(YOUR GOAL): The answer must be exactly the lines from the one containing "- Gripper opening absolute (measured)" through the end of the material, with both ends kept and no other lines.
===
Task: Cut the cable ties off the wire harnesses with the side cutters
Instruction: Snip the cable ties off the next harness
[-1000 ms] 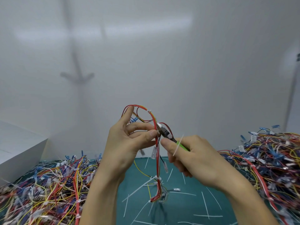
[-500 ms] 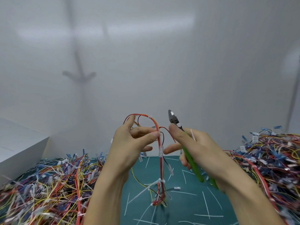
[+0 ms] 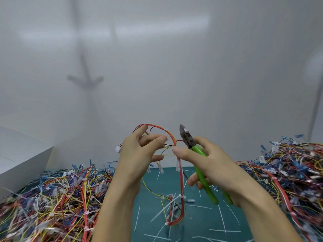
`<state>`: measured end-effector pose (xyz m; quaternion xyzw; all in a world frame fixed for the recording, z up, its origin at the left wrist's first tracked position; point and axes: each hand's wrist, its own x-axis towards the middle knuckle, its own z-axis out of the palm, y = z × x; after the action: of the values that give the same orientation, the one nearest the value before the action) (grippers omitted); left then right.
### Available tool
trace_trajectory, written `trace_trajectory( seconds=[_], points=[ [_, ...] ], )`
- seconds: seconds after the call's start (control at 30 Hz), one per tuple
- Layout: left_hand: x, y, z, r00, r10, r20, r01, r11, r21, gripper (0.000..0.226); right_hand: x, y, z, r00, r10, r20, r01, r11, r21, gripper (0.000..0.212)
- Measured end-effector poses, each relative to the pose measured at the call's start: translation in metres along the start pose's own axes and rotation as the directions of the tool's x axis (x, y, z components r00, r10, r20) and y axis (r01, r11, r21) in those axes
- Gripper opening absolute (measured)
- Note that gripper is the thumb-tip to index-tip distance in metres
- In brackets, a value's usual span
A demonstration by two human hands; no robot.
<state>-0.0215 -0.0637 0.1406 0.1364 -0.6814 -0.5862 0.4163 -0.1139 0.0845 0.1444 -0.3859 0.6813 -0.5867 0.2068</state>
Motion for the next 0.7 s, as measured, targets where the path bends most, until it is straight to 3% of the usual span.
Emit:
trace_trajectory(
  seconds=[0.13, 0.27, 0.37, 0.5, 0.7],
  points=[
    [0.002, -0.003, 0.0, 0.999, -0.009, -0.054, 0.008, 1.0, -0.012, 0.061, -0.002, -0.002, -0.002, 0.998, -0.011, 0.056, 0.009, 0.999, 0.037, 0.065],
    [0.003, -0.003, -0.002, 0.994, -0.023, -0.108, 0.02, 0.999, -0.025, 0.052, -0.002, -0.004, -0.005, 0.999, -0.053, -0.012, 0.054, 0.995, 0.086, 0.061],
    [0.002, 0.0, -0.004, 0.995, -0.029, -0.1, 0.023, 0.998, -0.063, 0.043, 0.001, -0.002, -0.006, 0.994, -0.053, -0.095, 0.06, 0.995, 0.075, 0.035],
    [-0.001, 0.005, -0.004, 1.0, -0.003, 0.003, 0.004, 0.994, -0.111, 0.031, 0.003, 0.001, -0.001, 0.994, -0.071, -0.087, 0.069, 0.997, -0.034, 0.025],
    [-0.003, 0.007, 0.004, 0.967, 0.023, 0.255, 0.012, 0.991, -0.135, 0.043, 0.004, 0.002, 0.005, 0.973, -0.155, -0.171, 0.15, 0.988, -0.044, 0.033]
  ],
)
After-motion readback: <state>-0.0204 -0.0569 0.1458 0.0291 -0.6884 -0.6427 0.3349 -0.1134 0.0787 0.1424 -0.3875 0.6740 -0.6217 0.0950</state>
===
(REPLY):
- Gripper opening absolute (measured)
- Note that gripper is the thumb-tip to index-tip distance in metres
- In brackets, a value's usual span
A demonstration by two human hands; no robot.
<state>-0.0215 -0.0637 0.1406 0.1364 -0.6814 -0.5862 0.4163 -0.1139 0.0845 0.1444 -0.3859 0.6813 -0.5867 0.2068</state>
Motion for the next 0.7 s, as measured, targets where the path bends most, until it is straight to 3% of the usual span.
Emit:
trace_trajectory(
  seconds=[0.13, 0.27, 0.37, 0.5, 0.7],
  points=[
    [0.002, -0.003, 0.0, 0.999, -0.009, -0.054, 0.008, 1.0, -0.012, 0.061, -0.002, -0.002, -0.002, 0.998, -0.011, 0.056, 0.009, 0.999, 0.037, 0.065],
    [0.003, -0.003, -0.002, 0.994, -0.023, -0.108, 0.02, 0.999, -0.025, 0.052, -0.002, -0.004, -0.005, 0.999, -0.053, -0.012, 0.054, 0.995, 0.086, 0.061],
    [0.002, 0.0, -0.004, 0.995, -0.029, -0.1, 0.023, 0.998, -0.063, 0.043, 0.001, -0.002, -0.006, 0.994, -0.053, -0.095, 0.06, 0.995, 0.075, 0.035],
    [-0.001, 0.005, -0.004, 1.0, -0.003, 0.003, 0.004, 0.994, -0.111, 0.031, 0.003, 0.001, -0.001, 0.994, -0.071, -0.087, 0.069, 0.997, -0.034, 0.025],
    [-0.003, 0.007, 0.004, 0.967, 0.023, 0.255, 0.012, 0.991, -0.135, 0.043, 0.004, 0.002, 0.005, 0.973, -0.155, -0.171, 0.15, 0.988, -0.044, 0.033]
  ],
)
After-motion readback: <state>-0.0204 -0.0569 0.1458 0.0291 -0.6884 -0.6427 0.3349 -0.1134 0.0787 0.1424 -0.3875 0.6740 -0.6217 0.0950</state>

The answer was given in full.